Il évoque des attaques qui viendraient d’anciens collègues. Ceux qui m’attaquent s’appellent Roger, Asseline, Le Carrour, les véreux de l’ex-Eurocockpit/Radiocockpit et quelques autres du même tonneau et pour les mêmes raisons, c’est-à-dire ceux-là même à qui François Nénin fait beaucoup de publicité dans son livre, mentionnant qu’il s’est déplacé pour les rencontrer, qu’il communique beaucoup avec eux, les présentant sous un jour flatteur, alors que ce sont des véreux qui ont du sang sur les mains et qui continuent à essayer de « promener » les familles de victimes. Mais les autres pilotes, à l’exception de quelques lèche-bottes qui cherchent à se faire bien voir pour en être remerciés avec un plat de lentilles, n’ont rien contre moi. Au contraire !

Son interview d’une navigante à mon sujet n’est pas récente et n’a pas été effectuée pour la rédaction de ce livre. Elle date du 9 décembre 2006, dans le cadre d’un projet resté sans suite.
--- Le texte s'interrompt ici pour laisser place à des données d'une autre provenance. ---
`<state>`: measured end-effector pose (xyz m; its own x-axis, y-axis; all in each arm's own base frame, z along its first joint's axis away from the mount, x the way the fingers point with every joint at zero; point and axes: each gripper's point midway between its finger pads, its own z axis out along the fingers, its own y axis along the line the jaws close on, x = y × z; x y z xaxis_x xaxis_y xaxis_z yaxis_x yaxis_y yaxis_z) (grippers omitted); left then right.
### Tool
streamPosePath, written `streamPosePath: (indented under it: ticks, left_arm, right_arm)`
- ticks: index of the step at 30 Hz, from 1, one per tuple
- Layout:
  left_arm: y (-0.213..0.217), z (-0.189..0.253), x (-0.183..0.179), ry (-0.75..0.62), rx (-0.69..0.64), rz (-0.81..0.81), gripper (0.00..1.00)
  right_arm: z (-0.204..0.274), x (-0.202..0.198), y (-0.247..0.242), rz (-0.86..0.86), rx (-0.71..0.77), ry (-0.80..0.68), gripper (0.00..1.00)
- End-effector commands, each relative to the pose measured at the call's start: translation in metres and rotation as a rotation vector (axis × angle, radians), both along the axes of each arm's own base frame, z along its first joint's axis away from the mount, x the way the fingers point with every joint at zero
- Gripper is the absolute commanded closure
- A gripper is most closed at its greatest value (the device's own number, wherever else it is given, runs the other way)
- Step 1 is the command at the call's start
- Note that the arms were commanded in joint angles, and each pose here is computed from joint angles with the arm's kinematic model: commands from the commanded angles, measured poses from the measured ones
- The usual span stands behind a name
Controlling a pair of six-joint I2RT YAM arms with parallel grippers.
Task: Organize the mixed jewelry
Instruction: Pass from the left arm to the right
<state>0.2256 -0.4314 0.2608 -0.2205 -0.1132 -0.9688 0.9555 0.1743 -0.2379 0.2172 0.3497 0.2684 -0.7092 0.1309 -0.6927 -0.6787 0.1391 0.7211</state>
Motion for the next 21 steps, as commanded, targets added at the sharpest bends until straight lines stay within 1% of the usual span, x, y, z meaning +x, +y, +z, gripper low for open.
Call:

Un dernier point. Dans un courriel du 13 novembre 2012 il m’écrivait « Tu es un des seuls intègres. ». Merci (mais il aurait dû se méfier d’Asseline, Roger, Boetsch et quelques autres qui l’ont embobiné). Dans un courriel du 8 avril 2013, neuf jours avant la sortie du livre, parlant de la juge Zimmermann « Sais tu, puisque la juge a désormais le rapport d’expertise judiciaire si elle a fixé la date d’une audience préliminaire ? N’hésite pas à me filer des infos en premier sur ce dossier ». Dans un courriel du 16 avril, veille de la parution du livre « 100% d’accord avec toi sur [X], c’est un pétochard de première, il s’est fait dessus au procès que [Y] m’a intenté, je te jure, mon cher Norbert, c’était pathétique, tu aurais eu honte de lui, il était tétanisé par le juge, ça faisait pitié » puis, dans un autre du même jour « Imagine en 40 avec des mecs comme [X, le même que le précédent] et [Z] nous deux on se retrouvait dans un train sans fenêtre ». Lui, je ne sais pas. Il vit normalement et très confortablement et il est actuellement en vacances avec femme et enfants, comme il vient gentiment de me le rappeler depuis son iPhone dans un mail du 22 avril. Moi, c’est ce que j’essaie d’éviter (le train sans fenêtre) et ça dure depuis vingt-cinq ans. Après réflexion, je ne sais pas si son livre m’y aide beaucoup. Chacun jugera.

Update, 25 mai 2013. Cela ne m’était pas revenu à l’esprit, mais il n’est jamais trop tard pour bien faire : ce qu’à écrit François Nénin dans ce livre est à rappprocher d’une dédicace de sa part de mars 2006.